───── Material provided ─────
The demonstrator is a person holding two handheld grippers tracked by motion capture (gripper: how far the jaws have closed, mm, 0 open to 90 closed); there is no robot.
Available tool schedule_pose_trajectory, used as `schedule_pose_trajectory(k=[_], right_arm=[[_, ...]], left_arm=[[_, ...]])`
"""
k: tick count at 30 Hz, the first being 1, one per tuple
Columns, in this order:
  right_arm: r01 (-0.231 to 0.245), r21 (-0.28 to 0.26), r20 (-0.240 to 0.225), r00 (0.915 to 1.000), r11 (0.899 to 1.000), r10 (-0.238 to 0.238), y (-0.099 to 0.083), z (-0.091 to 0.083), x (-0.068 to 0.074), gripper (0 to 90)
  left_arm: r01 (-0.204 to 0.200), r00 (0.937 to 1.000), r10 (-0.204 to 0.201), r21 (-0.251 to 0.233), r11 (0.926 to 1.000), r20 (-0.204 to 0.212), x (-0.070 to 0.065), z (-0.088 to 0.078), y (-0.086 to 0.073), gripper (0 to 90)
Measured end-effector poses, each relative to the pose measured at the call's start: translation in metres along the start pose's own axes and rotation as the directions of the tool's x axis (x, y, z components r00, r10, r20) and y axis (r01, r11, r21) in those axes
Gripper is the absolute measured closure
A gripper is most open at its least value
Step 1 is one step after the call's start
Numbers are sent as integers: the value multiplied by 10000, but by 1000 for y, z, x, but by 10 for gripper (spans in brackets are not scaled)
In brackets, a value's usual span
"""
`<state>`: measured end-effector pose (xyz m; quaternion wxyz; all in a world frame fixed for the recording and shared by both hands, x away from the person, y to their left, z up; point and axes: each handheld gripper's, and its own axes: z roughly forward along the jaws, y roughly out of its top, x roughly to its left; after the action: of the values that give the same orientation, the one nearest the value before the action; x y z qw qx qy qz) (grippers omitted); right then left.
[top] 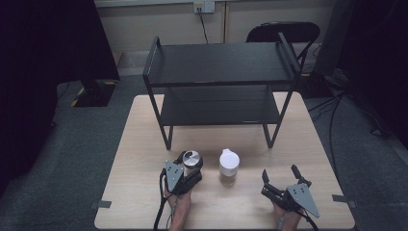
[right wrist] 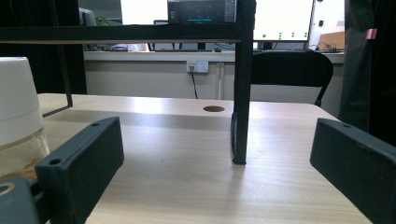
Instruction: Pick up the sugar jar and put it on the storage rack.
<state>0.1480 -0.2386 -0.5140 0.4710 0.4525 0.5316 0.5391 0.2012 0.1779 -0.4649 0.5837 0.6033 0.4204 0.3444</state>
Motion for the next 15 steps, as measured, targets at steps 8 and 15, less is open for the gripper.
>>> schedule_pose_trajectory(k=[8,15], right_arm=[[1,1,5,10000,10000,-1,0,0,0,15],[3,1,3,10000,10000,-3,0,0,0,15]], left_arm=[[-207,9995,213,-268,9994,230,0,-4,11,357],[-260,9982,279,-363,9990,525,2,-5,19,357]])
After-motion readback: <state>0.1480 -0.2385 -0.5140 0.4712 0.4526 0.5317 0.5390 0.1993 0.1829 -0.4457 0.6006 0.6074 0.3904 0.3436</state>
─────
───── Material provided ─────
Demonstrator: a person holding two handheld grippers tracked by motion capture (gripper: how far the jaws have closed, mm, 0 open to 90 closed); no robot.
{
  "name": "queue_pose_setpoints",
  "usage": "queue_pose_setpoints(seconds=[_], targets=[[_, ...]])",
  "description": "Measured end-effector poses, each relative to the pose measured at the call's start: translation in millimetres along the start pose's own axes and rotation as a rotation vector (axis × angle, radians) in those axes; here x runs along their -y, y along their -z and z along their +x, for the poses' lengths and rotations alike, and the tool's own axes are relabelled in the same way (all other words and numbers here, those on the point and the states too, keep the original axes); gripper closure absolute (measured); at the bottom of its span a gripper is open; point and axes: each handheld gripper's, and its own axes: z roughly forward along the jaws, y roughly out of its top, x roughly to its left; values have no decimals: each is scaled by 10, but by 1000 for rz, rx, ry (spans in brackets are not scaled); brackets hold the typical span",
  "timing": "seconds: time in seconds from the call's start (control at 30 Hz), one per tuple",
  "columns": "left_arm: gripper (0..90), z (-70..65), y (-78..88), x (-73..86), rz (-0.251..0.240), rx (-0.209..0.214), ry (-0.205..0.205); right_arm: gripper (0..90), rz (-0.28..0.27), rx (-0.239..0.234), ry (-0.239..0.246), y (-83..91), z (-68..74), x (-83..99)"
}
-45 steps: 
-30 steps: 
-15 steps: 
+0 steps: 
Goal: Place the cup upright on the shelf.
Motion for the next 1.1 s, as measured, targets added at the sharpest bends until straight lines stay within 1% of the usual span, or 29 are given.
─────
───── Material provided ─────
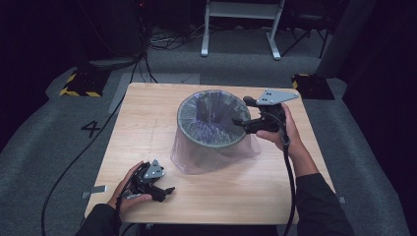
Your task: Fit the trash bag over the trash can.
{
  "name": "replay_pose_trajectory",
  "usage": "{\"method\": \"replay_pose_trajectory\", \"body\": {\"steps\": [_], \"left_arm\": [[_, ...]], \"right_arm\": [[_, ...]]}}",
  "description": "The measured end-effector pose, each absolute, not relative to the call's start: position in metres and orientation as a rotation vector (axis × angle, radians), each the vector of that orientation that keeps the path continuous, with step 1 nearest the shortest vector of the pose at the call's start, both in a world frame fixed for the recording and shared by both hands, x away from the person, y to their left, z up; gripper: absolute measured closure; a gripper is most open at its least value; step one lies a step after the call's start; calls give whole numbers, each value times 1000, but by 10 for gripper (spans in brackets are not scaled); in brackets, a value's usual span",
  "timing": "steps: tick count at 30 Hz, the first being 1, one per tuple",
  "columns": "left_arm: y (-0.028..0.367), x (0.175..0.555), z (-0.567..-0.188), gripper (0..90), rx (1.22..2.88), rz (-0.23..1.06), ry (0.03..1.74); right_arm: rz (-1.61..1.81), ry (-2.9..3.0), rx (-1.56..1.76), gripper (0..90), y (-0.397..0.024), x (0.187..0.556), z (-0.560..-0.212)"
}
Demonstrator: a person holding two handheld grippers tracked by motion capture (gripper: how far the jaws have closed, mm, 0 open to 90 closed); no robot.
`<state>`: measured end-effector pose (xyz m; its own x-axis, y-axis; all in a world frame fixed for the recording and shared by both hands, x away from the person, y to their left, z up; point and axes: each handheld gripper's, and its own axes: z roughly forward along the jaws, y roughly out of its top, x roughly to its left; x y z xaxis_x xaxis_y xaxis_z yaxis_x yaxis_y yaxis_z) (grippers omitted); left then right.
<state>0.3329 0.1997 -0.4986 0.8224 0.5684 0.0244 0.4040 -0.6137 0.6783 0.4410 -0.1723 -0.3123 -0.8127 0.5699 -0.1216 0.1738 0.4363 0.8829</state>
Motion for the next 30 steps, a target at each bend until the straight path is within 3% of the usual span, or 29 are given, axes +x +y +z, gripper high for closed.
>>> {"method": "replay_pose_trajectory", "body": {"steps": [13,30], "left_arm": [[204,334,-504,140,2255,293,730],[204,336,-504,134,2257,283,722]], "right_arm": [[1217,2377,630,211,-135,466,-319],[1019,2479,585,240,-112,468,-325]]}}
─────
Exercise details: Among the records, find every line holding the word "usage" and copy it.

Answer section:
  "usage": "queue_pose_setpoints(seconds=[_], targets=[[_, ...]])",
  "usage": "{\"method\": \"replay_pose_trajectory\", \"body\": {\"steps\": [_], \"left_arm\": [[_, ...]], \"right_arm\": [[_, ...]]}}",

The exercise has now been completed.